* TASK DESCRIPTION
Leaving the pictures aside, reproduce the data in full and word for word.

---------- DATA

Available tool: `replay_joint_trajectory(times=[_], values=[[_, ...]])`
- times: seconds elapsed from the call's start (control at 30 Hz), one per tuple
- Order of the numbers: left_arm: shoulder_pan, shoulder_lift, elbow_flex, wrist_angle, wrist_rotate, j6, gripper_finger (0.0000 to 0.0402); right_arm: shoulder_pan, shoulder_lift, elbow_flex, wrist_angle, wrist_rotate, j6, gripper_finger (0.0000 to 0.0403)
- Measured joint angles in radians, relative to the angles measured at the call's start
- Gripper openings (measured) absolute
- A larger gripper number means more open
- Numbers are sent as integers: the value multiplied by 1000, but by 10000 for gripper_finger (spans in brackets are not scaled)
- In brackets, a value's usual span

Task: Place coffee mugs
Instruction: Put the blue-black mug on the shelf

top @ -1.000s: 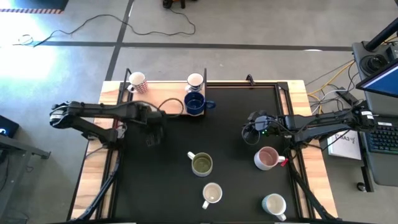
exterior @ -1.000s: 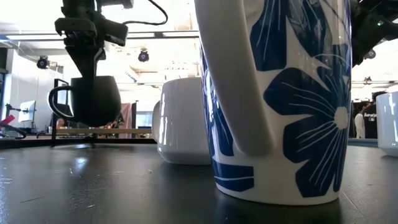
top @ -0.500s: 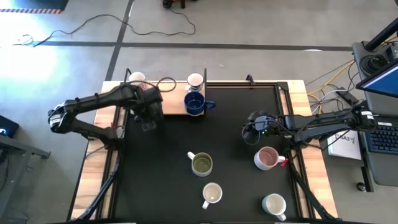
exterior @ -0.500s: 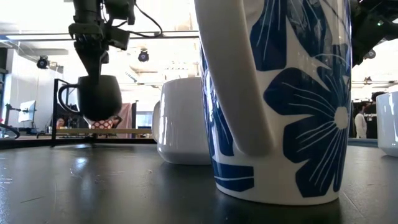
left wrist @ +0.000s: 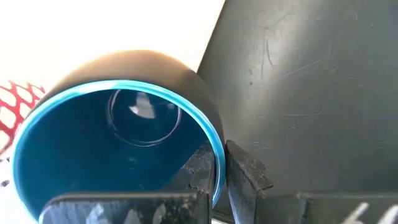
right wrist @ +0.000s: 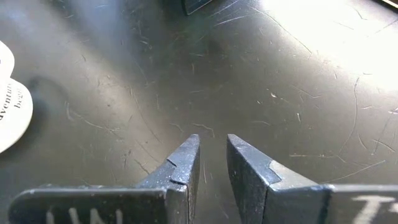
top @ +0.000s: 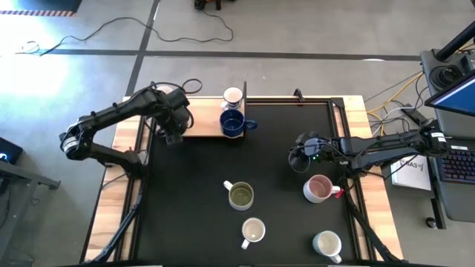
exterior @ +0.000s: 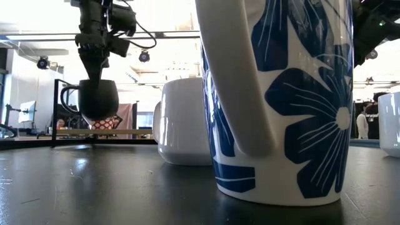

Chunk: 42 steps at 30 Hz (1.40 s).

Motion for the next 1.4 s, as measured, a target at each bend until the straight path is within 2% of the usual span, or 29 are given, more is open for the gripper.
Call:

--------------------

* ANSWER BOX
Available tool: `replay_joint_trajectory(times=[_], values=[[_, ...]])`
- times: seconds elapsed from the call's start (control at 30 Hz), one per tuple
- Order of the numbers: left_arm: shoulder_pan, shoulder_lift, elbow_flex, wrist_angle, wrist_rotate, j6, gripper_finger (0.0000 to 0.0402); right_arm: shoulder_pan, shoulder_lift, elbow_flex, wrist_angle, wrist_rotate, j6, gripper_finger (0.0000 to 0.0403)
- Measured joint angles in radians, relative to the angles measured at the call's start
- Gripper openings (measured) absolute
- A larger gripper number means more open
- Numbers are sent as integers: the value multiplied by 1000, but by 10000 for gripper_finger (spans in brackets are not scaled)
- In brackets, a value's usual span

Task: Place coffee mugs
Instruction: Put the blue-black mug on the shelf

top @ -1.000s: 
exterior @ -1.000s: 
top @ -0.500s: 
exterior @ -0.500s: 
left wrist @ +0.000s: 
right wrist @ +0.000s: 
top @ +0.000s: 
exterior @ +0.000s: 

Chunk: 42 steps at 30 Hz (1.40 s).

Motion for the next 1.4 s, as measured, a target at each bend until the straight path is within 2% of the usual span, or 29 are given, more is open for the gripper.
Call:

This concludes the answer to the exercise.